# How to complete this task
Identify all lines of the data containing the string "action" and copy them.
Record excerpts: Begin
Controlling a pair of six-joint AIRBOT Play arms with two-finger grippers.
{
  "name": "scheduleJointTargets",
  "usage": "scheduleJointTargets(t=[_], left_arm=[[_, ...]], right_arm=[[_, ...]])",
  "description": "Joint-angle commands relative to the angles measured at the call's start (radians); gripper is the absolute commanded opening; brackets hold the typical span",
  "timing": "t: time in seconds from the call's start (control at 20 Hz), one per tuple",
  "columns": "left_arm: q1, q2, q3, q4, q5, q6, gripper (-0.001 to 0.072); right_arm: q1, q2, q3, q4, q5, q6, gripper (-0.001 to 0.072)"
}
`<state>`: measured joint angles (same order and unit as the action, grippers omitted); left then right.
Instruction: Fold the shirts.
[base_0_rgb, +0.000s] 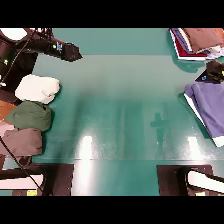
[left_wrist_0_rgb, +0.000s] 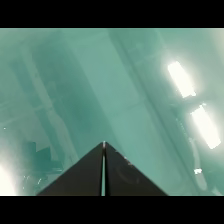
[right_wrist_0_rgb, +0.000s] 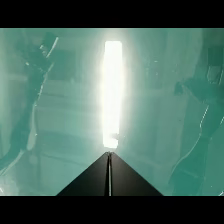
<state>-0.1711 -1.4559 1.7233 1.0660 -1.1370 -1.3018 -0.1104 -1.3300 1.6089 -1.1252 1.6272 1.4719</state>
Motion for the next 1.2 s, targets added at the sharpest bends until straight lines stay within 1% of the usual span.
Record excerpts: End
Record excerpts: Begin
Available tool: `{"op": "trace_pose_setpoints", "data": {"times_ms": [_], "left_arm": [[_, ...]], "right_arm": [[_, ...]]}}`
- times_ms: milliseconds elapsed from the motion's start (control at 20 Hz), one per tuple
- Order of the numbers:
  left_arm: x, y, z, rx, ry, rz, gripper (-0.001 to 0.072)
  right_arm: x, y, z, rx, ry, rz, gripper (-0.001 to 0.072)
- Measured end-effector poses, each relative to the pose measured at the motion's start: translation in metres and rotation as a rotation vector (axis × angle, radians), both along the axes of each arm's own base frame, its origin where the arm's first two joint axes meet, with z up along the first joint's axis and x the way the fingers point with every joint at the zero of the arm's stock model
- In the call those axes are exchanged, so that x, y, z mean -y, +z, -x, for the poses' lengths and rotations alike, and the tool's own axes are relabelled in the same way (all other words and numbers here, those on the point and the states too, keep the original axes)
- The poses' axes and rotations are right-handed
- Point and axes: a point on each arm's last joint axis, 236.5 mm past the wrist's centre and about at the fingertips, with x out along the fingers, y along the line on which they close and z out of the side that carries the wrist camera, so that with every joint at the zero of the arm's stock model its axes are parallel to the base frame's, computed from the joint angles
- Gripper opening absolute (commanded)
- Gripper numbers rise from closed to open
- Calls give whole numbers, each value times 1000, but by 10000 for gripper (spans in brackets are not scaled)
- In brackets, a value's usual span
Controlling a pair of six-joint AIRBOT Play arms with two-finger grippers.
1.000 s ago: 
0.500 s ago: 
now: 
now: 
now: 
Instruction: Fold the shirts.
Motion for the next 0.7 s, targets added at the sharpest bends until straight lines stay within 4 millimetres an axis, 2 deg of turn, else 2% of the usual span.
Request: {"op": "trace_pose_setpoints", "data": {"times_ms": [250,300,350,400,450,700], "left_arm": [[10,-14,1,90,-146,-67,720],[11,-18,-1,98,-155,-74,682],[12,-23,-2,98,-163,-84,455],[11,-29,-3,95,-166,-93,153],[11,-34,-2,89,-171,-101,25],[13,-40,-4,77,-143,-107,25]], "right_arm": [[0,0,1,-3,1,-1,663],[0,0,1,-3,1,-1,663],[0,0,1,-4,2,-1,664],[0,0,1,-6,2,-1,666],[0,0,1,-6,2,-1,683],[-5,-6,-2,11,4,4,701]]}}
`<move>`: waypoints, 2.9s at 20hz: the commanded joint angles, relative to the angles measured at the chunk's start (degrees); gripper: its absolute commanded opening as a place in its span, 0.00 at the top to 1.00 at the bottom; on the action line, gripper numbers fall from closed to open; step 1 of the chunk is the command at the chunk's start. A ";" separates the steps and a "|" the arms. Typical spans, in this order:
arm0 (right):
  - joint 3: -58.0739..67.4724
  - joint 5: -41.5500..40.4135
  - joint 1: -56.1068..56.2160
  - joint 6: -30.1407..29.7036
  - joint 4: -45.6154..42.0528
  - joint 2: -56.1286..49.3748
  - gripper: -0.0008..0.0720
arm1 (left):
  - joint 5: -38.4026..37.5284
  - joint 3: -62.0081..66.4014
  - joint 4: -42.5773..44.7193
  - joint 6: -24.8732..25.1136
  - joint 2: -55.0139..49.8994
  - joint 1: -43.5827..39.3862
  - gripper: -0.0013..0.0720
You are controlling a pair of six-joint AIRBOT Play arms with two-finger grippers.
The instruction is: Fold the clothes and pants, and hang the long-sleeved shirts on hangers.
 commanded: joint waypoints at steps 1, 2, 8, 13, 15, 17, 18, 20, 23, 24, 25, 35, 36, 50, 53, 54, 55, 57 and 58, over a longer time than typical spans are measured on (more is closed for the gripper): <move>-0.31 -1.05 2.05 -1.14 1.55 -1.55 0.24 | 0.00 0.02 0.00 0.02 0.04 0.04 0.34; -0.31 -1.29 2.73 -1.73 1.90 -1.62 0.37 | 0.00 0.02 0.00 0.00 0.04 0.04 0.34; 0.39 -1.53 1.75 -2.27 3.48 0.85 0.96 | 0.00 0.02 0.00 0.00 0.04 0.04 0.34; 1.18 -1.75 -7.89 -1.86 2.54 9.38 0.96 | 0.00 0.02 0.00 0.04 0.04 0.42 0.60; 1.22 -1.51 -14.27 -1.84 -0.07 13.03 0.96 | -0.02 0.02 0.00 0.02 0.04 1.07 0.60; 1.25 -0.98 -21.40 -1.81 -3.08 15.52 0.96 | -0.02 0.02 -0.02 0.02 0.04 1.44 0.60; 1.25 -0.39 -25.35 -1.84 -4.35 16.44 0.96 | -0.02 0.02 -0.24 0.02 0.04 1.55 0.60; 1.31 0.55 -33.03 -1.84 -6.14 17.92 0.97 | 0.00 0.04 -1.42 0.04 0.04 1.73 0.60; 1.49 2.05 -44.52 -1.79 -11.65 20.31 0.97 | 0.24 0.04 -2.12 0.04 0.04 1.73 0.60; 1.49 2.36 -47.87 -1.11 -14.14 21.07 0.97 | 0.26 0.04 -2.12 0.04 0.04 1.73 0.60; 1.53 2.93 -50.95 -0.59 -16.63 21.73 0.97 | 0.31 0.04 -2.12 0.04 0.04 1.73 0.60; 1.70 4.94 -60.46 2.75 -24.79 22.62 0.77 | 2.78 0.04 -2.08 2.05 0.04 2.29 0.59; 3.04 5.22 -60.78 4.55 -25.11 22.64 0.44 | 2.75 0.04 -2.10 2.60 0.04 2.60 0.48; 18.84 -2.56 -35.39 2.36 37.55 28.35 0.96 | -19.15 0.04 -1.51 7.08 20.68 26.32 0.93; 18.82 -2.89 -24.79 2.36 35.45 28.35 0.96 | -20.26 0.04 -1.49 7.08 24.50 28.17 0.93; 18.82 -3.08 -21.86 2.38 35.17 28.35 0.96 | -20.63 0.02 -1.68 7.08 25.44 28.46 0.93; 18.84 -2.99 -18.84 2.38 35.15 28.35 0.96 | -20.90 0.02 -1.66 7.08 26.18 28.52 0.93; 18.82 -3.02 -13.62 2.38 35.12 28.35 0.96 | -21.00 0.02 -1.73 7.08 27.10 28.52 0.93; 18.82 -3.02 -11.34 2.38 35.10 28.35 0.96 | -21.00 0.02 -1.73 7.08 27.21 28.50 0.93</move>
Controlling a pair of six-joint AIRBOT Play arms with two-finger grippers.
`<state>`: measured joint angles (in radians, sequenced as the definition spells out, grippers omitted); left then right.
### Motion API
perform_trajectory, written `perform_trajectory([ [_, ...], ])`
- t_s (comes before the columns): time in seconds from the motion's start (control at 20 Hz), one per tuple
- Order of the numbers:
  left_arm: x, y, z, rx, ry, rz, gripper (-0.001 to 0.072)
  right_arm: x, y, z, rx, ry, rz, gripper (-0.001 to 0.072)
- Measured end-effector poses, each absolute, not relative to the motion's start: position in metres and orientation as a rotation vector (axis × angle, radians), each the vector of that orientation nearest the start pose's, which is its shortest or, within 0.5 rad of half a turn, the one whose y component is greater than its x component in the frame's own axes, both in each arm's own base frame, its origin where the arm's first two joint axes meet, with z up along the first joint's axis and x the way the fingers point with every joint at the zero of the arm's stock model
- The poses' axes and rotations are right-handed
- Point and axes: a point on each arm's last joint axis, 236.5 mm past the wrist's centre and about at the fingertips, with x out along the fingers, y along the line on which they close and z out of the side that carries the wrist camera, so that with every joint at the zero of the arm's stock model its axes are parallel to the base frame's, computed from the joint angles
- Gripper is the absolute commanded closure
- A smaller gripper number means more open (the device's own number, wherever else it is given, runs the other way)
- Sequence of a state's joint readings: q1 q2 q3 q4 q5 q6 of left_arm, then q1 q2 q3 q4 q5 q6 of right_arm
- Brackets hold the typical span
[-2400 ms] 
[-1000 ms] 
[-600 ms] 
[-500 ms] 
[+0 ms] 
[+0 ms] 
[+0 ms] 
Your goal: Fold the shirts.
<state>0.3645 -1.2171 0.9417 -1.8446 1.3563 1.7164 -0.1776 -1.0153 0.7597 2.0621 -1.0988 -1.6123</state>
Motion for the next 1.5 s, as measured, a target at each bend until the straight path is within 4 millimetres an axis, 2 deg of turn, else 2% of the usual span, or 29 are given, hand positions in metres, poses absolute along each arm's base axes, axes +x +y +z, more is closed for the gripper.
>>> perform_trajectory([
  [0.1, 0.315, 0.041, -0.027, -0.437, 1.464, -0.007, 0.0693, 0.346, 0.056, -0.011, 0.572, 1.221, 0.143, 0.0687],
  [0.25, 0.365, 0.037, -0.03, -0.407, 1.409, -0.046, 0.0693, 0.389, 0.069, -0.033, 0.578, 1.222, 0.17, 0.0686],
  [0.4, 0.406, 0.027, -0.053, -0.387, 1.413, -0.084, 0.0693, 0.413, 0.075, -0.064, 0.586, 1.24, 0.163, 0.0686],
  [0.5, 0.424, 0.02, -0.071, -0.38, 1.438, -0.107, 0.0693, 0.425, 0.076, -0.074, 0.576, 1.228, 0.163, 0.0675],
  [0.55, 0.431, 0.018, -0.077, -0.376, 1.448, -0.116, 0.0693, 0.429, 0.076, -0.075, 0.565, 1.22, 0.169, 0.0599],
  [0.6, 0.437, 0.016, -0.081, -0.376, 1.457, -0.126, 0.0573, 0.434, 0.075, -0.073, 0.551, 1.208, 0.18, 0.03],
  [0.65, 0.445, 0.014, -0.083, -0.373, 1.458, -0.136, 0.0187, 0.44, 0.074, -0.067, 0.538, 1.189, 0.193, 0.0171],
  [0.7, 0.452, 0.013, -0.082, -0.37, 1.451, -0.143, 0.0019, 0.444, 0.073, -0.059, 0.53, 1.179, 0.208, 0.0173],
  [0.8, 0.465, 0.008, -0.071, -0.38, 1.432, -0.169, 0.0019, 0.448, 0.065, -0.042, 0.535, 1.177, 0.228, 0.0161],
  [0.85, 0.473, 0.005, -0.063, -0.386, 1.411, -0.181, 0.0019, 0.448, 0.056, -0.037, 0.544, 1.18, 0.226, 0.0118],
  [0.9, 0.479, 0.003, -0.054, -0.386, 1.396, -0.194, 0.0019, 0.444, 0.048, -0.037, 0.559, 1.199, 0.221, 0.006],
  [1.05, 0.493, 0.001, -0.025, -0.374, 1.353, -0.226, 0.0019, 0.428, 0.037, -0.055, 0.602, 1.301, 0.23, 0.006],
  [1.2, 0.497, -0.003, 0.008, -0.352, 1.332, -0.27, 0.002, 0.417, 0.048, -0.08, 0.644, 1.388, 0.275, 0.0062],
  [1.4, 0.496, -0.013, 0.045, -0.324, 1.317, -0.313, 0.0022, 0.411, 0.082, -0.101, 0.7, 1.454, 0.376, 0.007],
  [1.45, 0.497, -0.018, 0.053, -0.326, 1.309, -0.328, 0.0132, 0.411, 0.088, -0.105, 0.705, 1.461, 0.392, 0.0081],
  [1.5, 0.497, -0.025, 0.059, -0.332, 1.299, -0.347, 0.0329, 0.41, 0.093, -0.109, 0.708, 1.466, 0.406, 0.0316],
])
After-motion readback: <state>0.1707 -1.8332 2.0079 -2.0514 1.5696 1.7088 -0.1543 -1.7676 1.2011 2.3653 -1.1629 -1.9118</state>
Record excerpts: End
# Answer to this task
`<state>`: measured joint angles (same order and unit as the action, grippers omitted); left then right.
`<move>`: waypoints, 2.9s at 20hz: the commanded joint angles, relative to the angles measured at the chunk's start (degrees); gripper: its absolute commanded opening as a place in its span, 0.00 at the top to 1.00 at the bottom; on the action line, gripper numbers fall from closed to open; step 1 of the chunk is the command at the chunk's start. A ";" separates the steps and a "|" the arms. Typical spans, in this order:

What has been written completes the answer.